Gdy Taravia tłumaczyła mi oraz Aris o co w tym wszystkim chodzi czułem się dziwnie. Moje złe samopoczucie nie wzięło się stąd, że się bałem, lecz z faktu iż należę do watahy niespełna tydzień i już mam być w stanie oddać za nią życie. Z lekkim oburzeniem spoglądałem to na alfę to na Aris. Gdybym opuścił watahę wzięliby mnie za zwykłego tchórza, którym nie jestem dlatego też bez zbędnego marudzenia postanowiłem się oddalić. Szukałem spokoju, chwili wytchnienia w moim pierdolonym życiu, ale cóż szukać sobie można, trudniej znajdywać, za pewne utwierdzę się w tym przekonaniu jeszcze wiele razy.. Nie wiem jaka była reakcja wader na moje powolne oraz pozbawione słów skierowanie się w stronę wyjścia, mało mnie to obchodziło. Nie zamierzałem jakoś szczególnie angażować się w tą wojnę, moje myśli skupiły się na tym, na czym zwykle skupiały się w chwilach zagrożenia czyli przetrwaniu. Usłyszałem imiona wilków z grupy do której należę, lecz co one mi dały? Nic, kompletnie nic. Właściwie nie ma się czemu dziwić, znam tylko Taravię oraz Aris... Postanowiłem udać się do bazy oddziału czwartego, posiedzieć sobie pod wierzbą i poczekać na to aż ktoś mnie ochrzani za lenistwo. Oczywiście gdyby wilki z którymi mam współpracować okazały się nie gburowatymi postaciami zmieniłoby to kompletnie moje nastawienie. Chętnie popracuję z kimś rozgarniętym oraz opanowanym, szkoda, że mogę tylko na to liczyć. Biegnąc tak obserwowałem zmieniający się krajobraz, było to coś cieszącego moje ledwo widzące ślepia. Nagle poczułem uderzenie w bok, coś we mnie wbiegło, po niespełna paru sekundach byłem przyciśnięty do drzewa przez jakiegoś ostro śliniącego się potwora. Na początku próbowałem odepchnąć zwierzę przednimi łapami, zadziałało to. Rzuciłem się na mutanta zaciskając swoje szczęki na jego szyi, zwierze padło. Najpierw dotarło do mnie to, że był to Fungi, następnie myśl przypominająca o tym, że te zwierzęta działają w grupie. Mój słuch oraz w małej mierze wzrok uświadomił mnie o tym, że jestem w otoczeniu co najmniej trzech żyjących Fungów. Jakieś szanse miałem na pewno, co z tego, że wynosiły one niespełna dwadzieścia procent.. Nasyciłem strachem każdą istotę żyjącą w odległości paru metrów. Do moich uszu dotarło niespokojne skomlenie wystraszonych zwierząt, wykorzystałem sytuację i po prostu uciekłem. Po długim biegu położyłem się pod wielką wierzbą co prawda nie byłem zmęczony, ale co tam, istna nuda.

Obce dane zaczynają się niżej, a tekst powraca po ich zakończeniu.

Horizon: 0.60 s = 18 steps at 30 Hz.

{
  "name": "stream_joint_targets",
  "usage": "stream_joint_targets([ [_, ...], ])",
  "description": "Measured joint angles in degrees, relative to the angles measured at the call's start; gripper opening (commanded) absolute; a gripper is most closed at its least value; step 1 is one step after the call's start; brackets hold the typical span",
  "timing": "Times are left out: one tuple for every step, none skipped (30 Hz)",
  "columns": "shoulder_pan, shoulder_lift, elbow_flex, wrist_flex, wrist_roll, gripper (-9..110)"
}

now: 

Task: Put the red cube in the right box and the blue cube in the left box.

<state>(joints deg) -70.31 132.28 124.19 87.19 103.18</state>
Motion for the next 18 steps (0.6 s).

- Nie za wygodnie Ci? - Zapytał jakiś wilk, nie jestem w stanie określić do jakiej płci należał głos, ponieważ wiatr zagłuszał dźwięk.
- Dość tu twardo, ale nie narzekam. - Odparłem podnosząc się z ziemi. Obdarowałem uśmiechem waderę/basiora która/y stał/a na przeciwko mnie.
Ktoś?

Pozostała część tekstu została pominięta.